Fednis, I'm going to give an answer that is not going to be popular, but there is no such thing as an inertial frame once we consider gravity fields. This is true even for a free-falling body because, (uh oh, here comes that word again) technically, gravity fields are never uniform and, technically, point masses are unphysical. Therefore, objects will always be subject to tidal forces, and an object experiencing tidal forces is not inertial; it undergoes the same physical stresses that it would under proper acceleration. It goes without saying that the tidal forces can be so small as to be negligible, but I've found that many don't consider tidal forces of ANY strength to invalidate the inertial status of a free-falling object, and I disagree with this. Of course, we could theoretically construct a lab where gravity fields were uniform (e.g. Newton's shell theorem) but if we're talking about theory would could also allow for point masses, etc... [Originally made in response to this post - mod]

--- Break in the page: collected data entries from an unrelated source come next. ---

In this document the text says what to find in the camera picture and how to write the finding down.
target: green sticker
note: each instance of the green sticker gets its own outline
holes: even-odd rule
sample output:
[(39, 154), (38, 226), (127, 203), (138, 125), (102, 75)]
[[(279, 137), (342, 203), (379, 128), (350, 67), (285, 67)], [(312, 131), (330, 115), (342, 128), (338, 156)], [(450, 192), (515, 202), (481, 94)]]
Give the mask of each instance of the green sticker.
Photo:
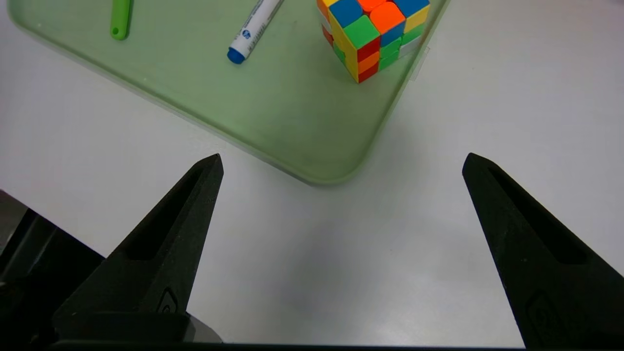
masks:
[(373, 25), (370, 18), (364, 15), (358, 18), (355, 22), (346, 26), (344, 33), (351, 41), (356, 49), (361, 49), (364, 45), (375, 40), (380, 34), (377, 28)]
[(397, 51), (394, 51), (392, 54), (388, 55), (388, 57), (386, 57), (385, 59), (379, 60), (379, 70), (381, 71), (382, 69), (390, 66), (398, 58), (399, 58), (399, 51), (397, 50)]
[(336, 53), (336, 56), (338, 56), (338, 58), (340, 59), (340, 62), (344, 64), (344, 52), (342, 52), (338, 45), (336, 45), (336, 41), (334, 41), (334, 52)]
[(388, 57), (388, 56), (394, 54), (394, 52), (397, 51), (400, 48), (401, 48), (401, 38), (398, 37), (398, 38), (396, 38), (395, 41), (393, 41), (390, 44), (382, 47), (381, 50), (379, 50), (379, 57), (384, 59), (385, 57)]
[(417, 37), (421, 36), (424, 30), (425, 30), (425, 24), (423, 23), (420, 26), (412, 29), (411, 31), (403, 34), (403, 41), (401, 42), (401, 45), (405, 45), (411, 42), (412, 40), (416, 39)]

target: black plastic
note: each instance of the black plastic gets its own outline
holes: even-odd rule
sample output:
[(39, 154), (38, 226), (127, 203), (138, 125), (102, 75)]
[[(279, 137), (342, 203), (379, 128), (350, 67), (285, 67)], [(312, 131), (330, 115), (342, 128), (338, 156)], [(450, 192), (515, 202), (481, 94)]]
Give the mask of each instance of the black plastic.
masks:
[(54, 314), (61, 340), (88, 336), (101, 312), (186, 314), (222, 178), (214, 155), (174, 185)]
[(492, 161), (464, 179), (527, 348), (624, 348), (624, 279)]
[(50, 319), (104, 258), (33, 210), (0, 255), (0, 340), (54, 340)]

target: tray rim
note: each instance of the tray rim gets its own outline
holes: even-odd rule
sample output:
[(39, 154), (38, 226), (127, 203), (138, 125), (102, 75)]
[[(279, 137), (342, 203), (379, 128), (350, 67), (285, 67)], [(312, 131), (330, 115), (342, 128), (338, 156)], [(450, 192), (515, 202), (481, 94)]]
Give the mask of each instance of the tray rim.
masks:
[(29, 29), (26, 25), (23, 25), (22, 23), (20, 23), (20, 21), (14, 16), (11, 4), (13, 4), (16, 1), (19, 1), (19, 0), (7, 0), (6, 2), (7, 15), (9, 16), (9, 19), (11, 20), (11, 22), (18, 29), (28, 34), (30, 37), (35, 39), (35, 41), (43, 44), (44, 46), (48, 47), (49, 49), (52, 49), (55, 52), (58, 52), (59, 54), (62, 54), (63, 56), (69, 59), (72, 59), (76, 63), (81, 64), (82, 66), (90, 69), (91, 71), (94, 71), (100, 74), (106, 79), (122, 86), (123, 88), (138, 95), (139, 97), (161, 108), (164, 108), (165, 110), (169, 112), (174, 113), (178, 117), (184, 118), (186, 121), (191, 122), (192, 124), (195, 124), (196, 126), (202, 129), (206, 129), (210, 131), (213, 135), (216, 135), (217, 137), (221, 138), (222, 140), (226, 142), (236, 145), (237, 147), (241, 148), (243, 151), (250, 153), (252, 156), (259, 158), (261, 161), (270, 164), (271, 166), (279, 169), (280, 171), (283, 171), (291, 175), (292, 177), (297, 178), (311, 185), (338, 185), (338, 184), (345, 183), (346, 181), (352, 179), (355, 175), (357, 175), (359, 171), (362, 169), (362, 167), (364, 167), (366, 161), (370, 158), (372, 150), (374, 146), (377, 144), (378, 139), (386, 126), (386, 123), (388, 122), (390, 116), (392, 115), (394, 108), (396, 107), (396, 104), (401, 99), (403, 91), (405, 90), (408, 82), (411, 80), (411, 77), (414, 74), (415, 68), (419, 65), (423, 55), (425, 54), (425, 51), (426, 51), (425, 48), (427, 47), (427, 45), (429, 44), (429, 41), (431, 40), (432, 33), (436, 30), (438, 24), (440, 23), (440, 20), (442, 19), (442, 16), (444, 15), (444, 12), (446, 11), (446, 8), (451, 2), (451, 0), (440, 0), (440, 2), (442, 3), (442, 6), (437, 13), (437, 17), (435, 18), (433, 23), (422, 34), (422, 36), (424, 36), (424, 40), (421, 42), (421, 45), (418, 49), (418, 53), (416, 54), (416, 56), (414, 56), (414, 59), (409, 64), (407, 73), (405, 73), (402, 79), (401, 85), (399, 89), (397, 90), (397, 93), (394, 95), (394, 99), (392, 100), (392, 103), (390, 103), (389, 107), (386, 109), (386, 112), (384, 113), (384, 117), (379, 123), (379, 127), (377, 128), (375, 135), (371, 138), (371, 141), (366, 146), (366, 150), (362, 152), (360, 160), (357, 161), (356, 166), (353, 167), (350, 171), (347, 171), (347, 173), (345, 173), (344, 175), (341, 175), (339, 177), (330, 178), (330, 179), (319, 179), (313, 175), (305, 174), (304, 172), (298, 171), (294, 167), (291, 167), (290, 165), (279, 161), (275, 157), (267, 154), (266, 152), (261, 151), (258, 148), (251, 146), (248, 143), (243, 142), (229, 135), (228, 133), (221, 131), (220, 129), (216, 127), (213, 127), (209, 123), (204, 122), (203, 120), (201, 120), (201, 118), (197, 117), (192, 111), (189, 111), (188, 109), (184, 109), (183, 107), (176, 105), (171, 100), (162, 97), (160, 94), (157, 94), (156, 92), (151, 91), (150, 89), (146, 89), (136, 84), (132, 84), (131, 79), (126, 79), (121, 74), (114, 74), (113, 72), (111, 72), (111, 70), (107, 69), (107, 66), (105, 64), (100, 64), (96, 59), (84, 57), (82, 54), (72, 49), (71, 47), (66, 46), (63, 43), (60, 43), (58, 41), (55, 41), (51, 37), (45, 36), (39, 32)]

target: blue marker cap
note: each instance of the blue marker cap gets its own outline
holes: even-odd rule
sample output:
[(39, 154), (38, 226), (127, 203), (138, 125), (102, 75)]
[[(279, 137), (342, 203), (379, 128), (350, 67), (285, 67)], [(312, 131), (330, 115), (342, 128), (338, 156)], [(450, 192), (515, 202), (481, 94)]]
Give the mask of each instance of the blue marker cap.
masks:
[(232, 48), (228, 50), (228, 58), (231, 62), (234, 62), (235, 64), (241, 64), (245, 60), (243, 54)]

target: rubik's cube
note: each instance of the rubik's cube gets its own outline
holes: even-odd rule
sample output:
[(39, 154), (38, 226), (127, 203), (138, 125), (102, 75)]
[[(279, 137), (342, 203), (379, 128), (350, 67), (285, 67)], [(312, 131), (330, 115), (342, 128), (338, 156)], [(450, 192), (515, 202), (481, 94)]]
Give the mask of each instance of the rubik's cube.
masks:
[(429, 0), (316, 0), (323, 34), (356, 82), (418, 47)]

Quote links are still a bit buggy so they don't always point back to where the quote originates. That issue aside what was or is your point?

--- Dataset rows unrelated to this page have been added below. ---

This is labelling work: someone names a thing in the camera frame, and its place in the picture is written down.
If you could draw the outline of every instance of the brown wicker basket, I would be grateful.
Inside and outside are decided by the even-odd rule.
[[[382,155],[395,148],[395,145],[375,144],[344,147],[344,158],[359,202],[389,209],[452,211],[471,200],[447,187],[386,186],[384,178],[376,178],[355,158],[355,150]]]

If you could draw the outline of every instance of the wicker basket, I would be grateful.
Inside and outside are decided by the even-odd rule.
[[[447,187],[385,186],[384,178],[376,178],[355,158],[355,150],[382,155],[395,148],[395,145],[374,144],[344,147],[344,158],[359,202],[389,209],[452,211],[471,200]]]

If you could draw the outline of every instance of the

I don't see why anybody would think that's unpopular. Einstein called a real gravitational field a "special" gravitational field, so people might quibble about the details. But I don't think anybody would argue strongly for a uniform gravitational field that doesn't diminish with distance.
Actually my comment isn't as relevant here! In the other thread Fednis was asking a question about Newtonian inertial frames, though there was side discussion specifically about the OP hypothetical. This seems a more general discussion about inertia.
In Fednis' thread, the point at x=1/2 would feel a pull. I expected the standard answer to be that a free-floating body at x=1/2 would be inertial but it wouldn't stay at x=1/2. I was jumping ahead of that expected answer by pointing out that even this isn't technically correct...
RJBeery: perhaps you aren't thinking hard enough about what inertia is supposed to be. Also consider motion in a gravitational field; if you drop an object with (inertial) mass, it doesn't need a push to get it moving: acceleration towards a center is constant--the "freely falling" object is weightless as soon as you release it. If you want to make the same object move across the field you have to push it that way--the object's inertia resists this, but there is none of this resistance when you drop it.
Newton worked very hard to ensure that nothing that he did required that we ever encounter an inertial frame. Most of the theorems of the Principia are accompanies by corollaries that establish that they hold very approximately in conditions where there is acceleration on the systems that is close to parallel. So all he needs to do is show that his predictions hold approximately. In addition, he developed his theory in a way that once we have the approximations, we can look to the deviations from a perfect inertial frame to determine possibilities for corrections to the ideal. So we can look to the deviations of the orbits of Jupiter and Saturn to determine that this is due to their mutual interaction. We can look to the deviations of many planets to determine the mass and position of Neptune.
I hope not. Surely everybody has heard of "spaghettification" wherein tidal forces become extreme for the observer falling into a black hole.
There are members here who literally deny that spaghettification occurs anywhere but at R=0 of the black hole. See here
Noted. Bruce is wrong about that. And on this thread he related the force of gravity with the local spacetime curvature. That's wrong, the tidal force relates to local spacetime curvature. We've been through this before. On the depiction of gravitational potential the slope at some location denotes the force of gravity at that location, and the degree of curvature at some location denotes Riemann curvature and tidal force. Please Register or Log in to view the hidden image! CCASA image by AllenMcC, see Wikipedia arfa brane: acceleration towards the centre isn't constant. The force of gravity reduces with distance. I presume you know this, and what you said was some typo or talking at cross-purposes.